What is the heart made for?


A guitar night that changed everything
                                      [The following post was started on Nov. 6, 2013]

        Last week I wrote a post about the Epidemic of Escapism.  Where do we escape to when we don’t want to feel, don’t want to face what’s difficult?  More food, more alcohol, more videos online (some not so PG), more football, more fantasy stats?  What is it? 

            Tonight I went to a men’s talk in Bethesda and the priest asks the question, “What is a heart made for?”

            As I reflect more and more on Escapism, I realize tonight that a large part of where I/we escape is because we are displaced in where we place our heart.  I’ll repeat that.  We are displaced in where we place our heart.

            What is the heart made for?

            Why do so many young women take their heart to inadequate men who are not yet prepared to provide and protect them both physically and spiritually?

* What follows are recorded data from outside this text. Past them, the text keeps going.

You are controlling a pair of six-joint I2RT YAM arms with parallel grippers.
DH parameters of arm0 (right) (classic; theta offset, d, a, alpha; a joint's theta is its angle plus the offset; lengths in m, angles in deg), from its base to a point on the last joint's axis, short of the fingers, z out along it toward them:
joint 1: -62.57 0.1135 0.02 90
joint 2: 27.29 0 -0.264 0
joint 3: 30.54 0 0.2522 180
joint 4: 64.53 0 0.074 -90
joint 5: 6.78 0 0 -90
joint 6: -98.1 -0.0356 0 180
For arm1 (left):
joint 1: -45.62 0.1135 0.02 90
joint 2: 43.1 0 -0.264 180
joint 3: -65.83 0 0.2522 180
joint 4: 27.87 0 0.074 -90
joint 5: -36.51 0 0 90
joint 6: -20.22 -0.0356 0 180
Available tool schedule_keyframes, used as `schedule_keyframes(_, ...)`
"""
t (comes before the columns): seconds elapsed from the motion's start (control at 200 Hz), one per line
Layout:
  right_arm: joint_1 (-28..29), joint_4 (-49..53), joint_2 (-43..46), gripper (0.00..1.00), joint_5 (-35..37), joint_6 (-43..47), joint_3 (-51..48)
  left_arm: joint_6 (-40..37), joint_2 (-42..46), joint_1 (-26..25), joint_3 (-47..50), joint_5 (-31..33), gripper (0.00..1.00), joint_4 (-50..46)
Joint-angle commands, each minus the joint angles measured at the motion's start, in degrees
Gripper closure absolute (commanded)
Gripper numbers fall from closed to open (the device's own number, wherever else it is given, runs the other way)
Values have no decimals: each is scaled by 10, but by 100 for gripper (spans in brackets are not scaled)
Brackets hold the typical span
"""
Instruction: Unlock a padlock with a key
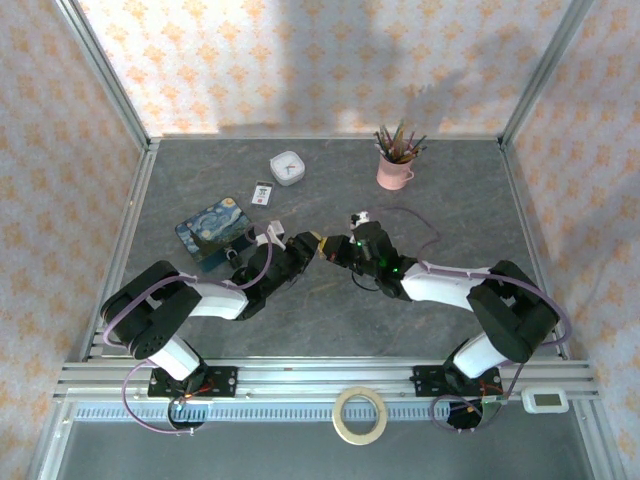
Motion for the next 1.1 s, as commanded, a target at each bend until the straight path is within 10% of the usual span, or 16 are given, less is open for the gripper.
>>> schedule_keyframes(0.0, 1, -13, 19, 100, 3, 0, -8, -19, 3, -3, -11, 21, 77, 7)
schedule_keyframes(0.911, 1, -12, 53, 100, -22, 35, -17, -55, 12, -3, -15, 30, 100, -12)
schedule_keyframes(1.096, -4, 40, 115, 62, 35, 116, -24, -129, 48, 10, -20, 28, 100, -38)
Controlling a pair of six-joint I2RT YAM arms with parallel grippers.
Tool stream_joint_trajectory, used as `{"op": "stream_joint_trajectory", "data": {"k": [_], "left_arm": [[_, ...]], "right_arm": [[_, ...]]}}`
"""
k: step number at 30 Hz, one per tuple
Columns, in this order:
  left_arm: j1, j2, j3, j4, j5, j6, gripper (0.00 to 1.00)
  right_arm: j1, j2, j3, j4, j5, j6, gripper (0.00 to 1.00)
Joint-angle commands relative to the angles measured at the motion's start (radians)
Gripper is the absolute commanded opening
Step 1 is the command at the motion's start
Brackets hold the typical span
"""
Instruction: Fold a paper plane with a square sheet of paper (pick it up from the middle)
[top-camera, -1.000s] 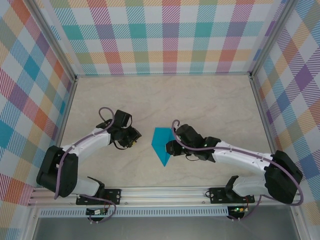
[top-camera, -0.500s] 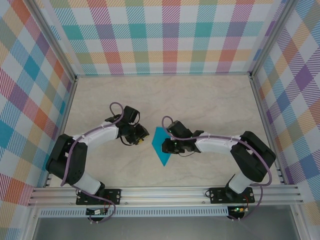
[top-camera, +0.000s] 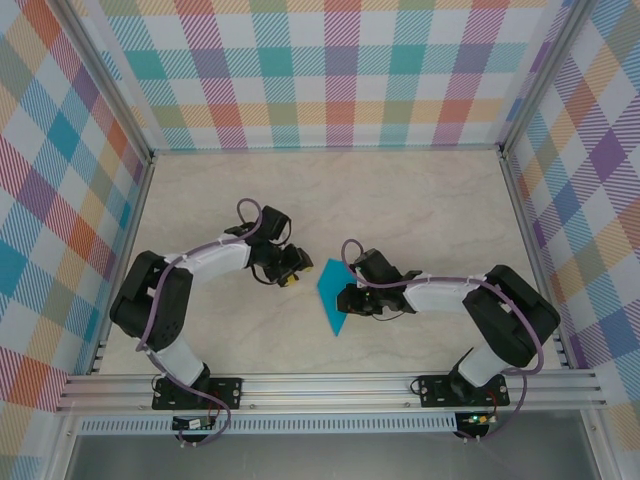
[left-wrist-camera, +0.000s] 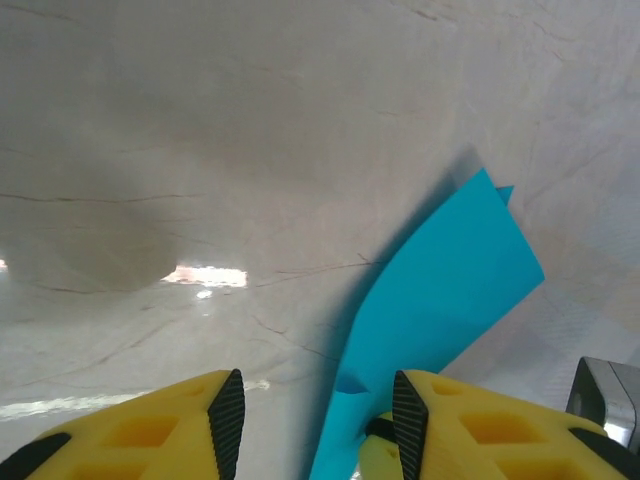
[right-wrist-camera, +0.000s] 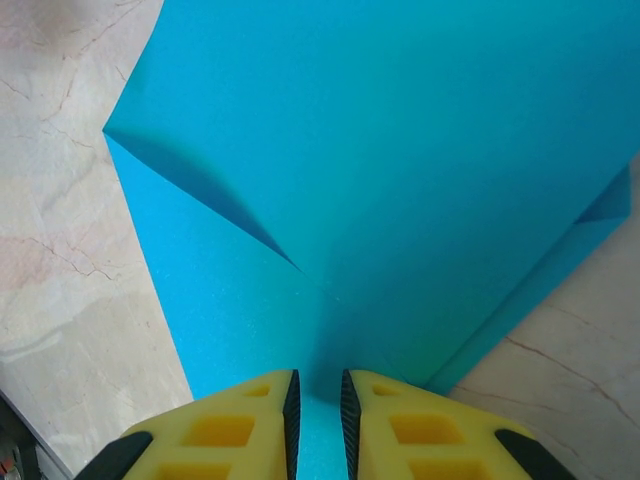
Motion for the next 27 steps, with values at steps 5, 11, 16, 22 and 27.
{"op": "stream_joint_trajectory", "data": {"k": [5,11,16,22,27], "left_arm": [[-0.052,0.074,0.05,0.014,0.077,0.03,0.46],[-0.064,0.127,0.062,0.043,0.123,0.036,0.44],[-0.07,0.164,0.074,0.08,0.165,0.034,0.42],[-0.073,0.188,0.086,0.148,0.229,0.041,0.36],[-0.072,0.192,0.095,0.182,0.274,0.066,0.31]], "right_arm": [[-0.018,0.011,-0.032,-0.052,-0.009,-0.073,0.21],[-0.023,0.01,-0.037,-0.057,-0.002,-0.08,0.21],[-0.027,0.015,-0.042,-0.056,0.004,-0.083,0.21],[-0.03,0.024,-0.047,-0.053,0.002,-0.089,0.21],[-0.033,0.022,-0.053,-0.055,0.0,-0.099,0.21]]}}
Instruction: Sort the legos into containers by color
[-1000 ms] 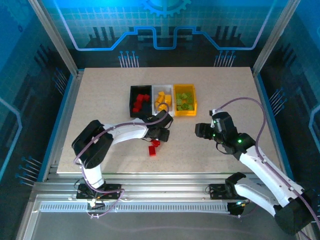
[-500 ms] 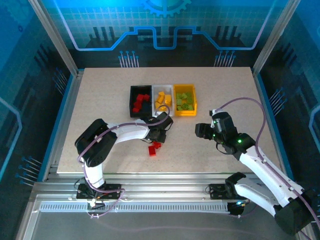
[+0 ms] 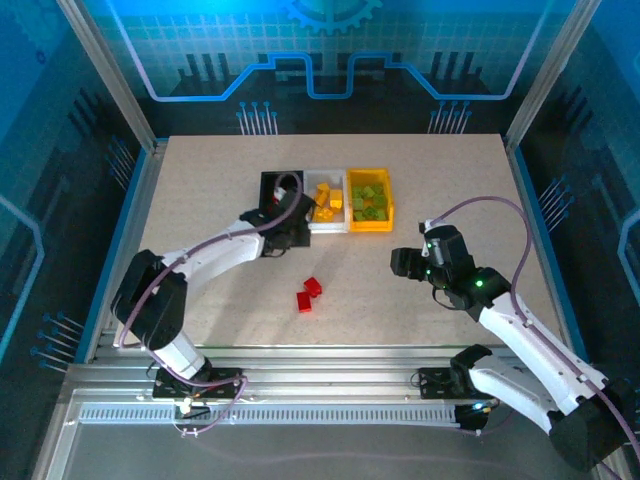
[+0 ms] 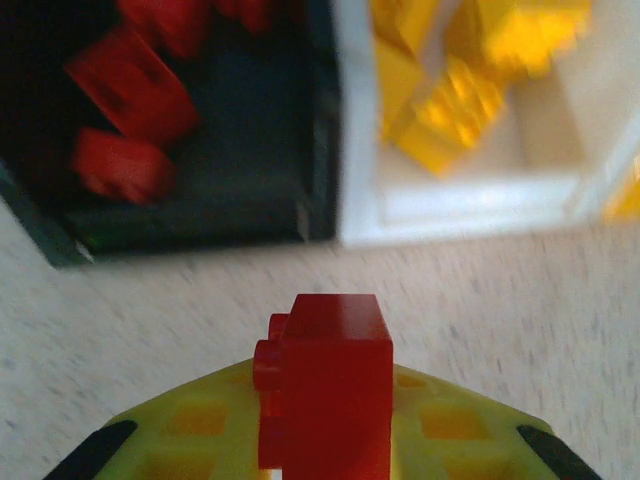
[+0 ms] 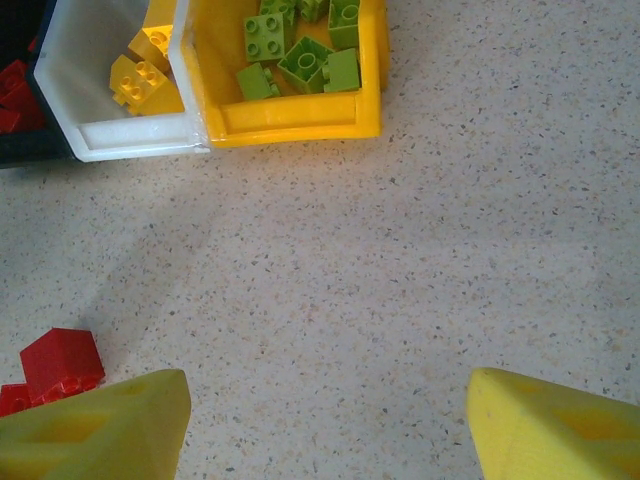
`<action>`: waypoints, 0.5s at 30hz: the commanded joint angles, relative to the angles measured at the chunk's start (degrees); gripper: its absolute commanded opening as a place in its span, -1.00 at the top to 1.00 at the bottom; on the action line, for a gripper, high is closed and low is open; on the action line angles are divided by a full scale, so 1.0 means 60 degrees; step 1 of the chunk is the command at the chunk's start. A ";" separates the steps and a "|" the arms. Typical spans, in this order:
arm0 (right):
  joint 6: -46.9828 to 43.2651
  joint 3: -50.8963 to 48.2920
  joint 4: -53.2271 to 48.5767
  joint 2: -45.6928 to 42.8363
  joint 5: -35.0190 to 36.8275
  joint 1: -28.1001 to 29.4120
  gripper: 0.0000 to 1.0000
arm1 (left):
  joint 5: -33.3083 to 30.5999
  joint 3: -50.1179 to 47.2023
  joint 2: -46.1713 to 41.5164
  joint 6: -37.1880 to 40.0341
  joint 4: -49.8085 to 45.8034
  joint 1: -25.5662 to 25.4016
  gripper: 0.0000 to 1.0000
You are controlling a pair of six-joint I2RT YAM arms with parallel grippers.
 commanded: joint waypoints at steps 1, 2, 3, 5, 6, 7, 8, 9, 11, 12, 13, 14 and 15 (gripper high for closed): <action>0.0169 -0.0117 0.0057 -0.0031 -0.0002 0.0130 -0.49 | -0.0296 0.0751 0.0290 0.0080 -0.0155 0.0607 0.64; 0.0164 -0.0109 0.0049 -0.0016 0.0001 0.0129 -0.49 | -0.0340 0.1063 0.0509 0.0115 -0.0147 0.0743 0.64; 0.0161 -0.0107 0.0043 -0.0016 0.0003 0.0122 -0.49 | -0.0376 0.1319 0.0747 0.0168 -0.0139 0.0824 0.64; 0.0153 -0.0078 -0.0010 -0.0016 0.0057 0.0124 -0.49 | -0.0512 0.1985 0.1344 0.0235 -0.0181 0.1019 0.64; 0.0140 -0.0047 -0.0056 -0.0002 0.0073 0.0125 -0.49 | -0.0517 0.2305 0.1653 0.0234 -0.0298 0.1106 0.64; 0.0130 -0.0023 -0.0100 -0.0001 0.0099 0.0130 -0.49 | -0.0516 0.2635 0.1931 0.0220 -0.0376 0.1200 0.64; 0.0118 0.0010 -0.0160 -0.0014 0.0103 0.0132 -0.49 | -0.0474 0.2895 0.2160 0.0171 -0.0438 0.1296 0.62; 0.0103 0.0030 -0.0210 -0.0016 0.0117 0.0128 -0.49 | -0.0379 0.3101 0.2340 0.0140 -0.0483 0.1362 0.56; 0.0074 0.0108 -0.0335 -0.0043 0.0172 0.0131 -0.49 | -0.0398 0.3522 0.2685 0.0122 -0.0661 0.1436 0.37; 0.0059 0.0134 -0.0364 -0.0070 0.0178 0.0132 -0.49 | -0.0341 0.3646 0.2808 0.0120 -0.0699 0.1467 0.29; 0.0058 0.0182 -0.0403 -0.0096 0.0194 0.0132 -0.49 | -0.0282 0.3764 0.2915 0.0117 -0.0757 0.1484 0.17; 0.0046 0.0219 -0.0449 -0.0117 0.0191 0.0131 -0.49 | -0.0241 0.3856 0.2964 0.0117 -0.0803 0.1497 0.05; 0.0044 0.0246 -0.0468 -0.0123 0.0191 0.0131 -0.49 | -0.0168 0.3881 0.2936 0.0103 -0.0826 0.1477 -0.04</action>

            Why do so many men take their hearts online to the women who promise them a good time, a desire that will take care of them for several minutes but is never left satisfied?

            Why have I for years in my life taken my heart to girls and women since 5th grade to senior year of college, desiring perfection and relentlessness of “feeling good” to always left unsatisfied? 

            What is the heart made for?

            After my Mimi broke up with me Senior year in 2010, I decided to take a hiatus from romantic relationships all-together.  It helped I was going away to serve a mission year in Costa Rica.  God has a sense of humor though.  I remember telling Him that I was shutting down the engines, and within the first month later I happened to meet three of the physically most attractive women I’ve ever known in my life (of course, none of them, or really anyone, comes close to my wife now).  The situations on how I knew them were ideal, too: one lived literally next door, one was a fellow teacher at the school I worked at, and one was one of my salsa dance partners at Thursday night lessons.  Knowing how these scripts played out, I successfully (but not always easily) avoided these temptations and focused rather on my friendships in the country and with myself.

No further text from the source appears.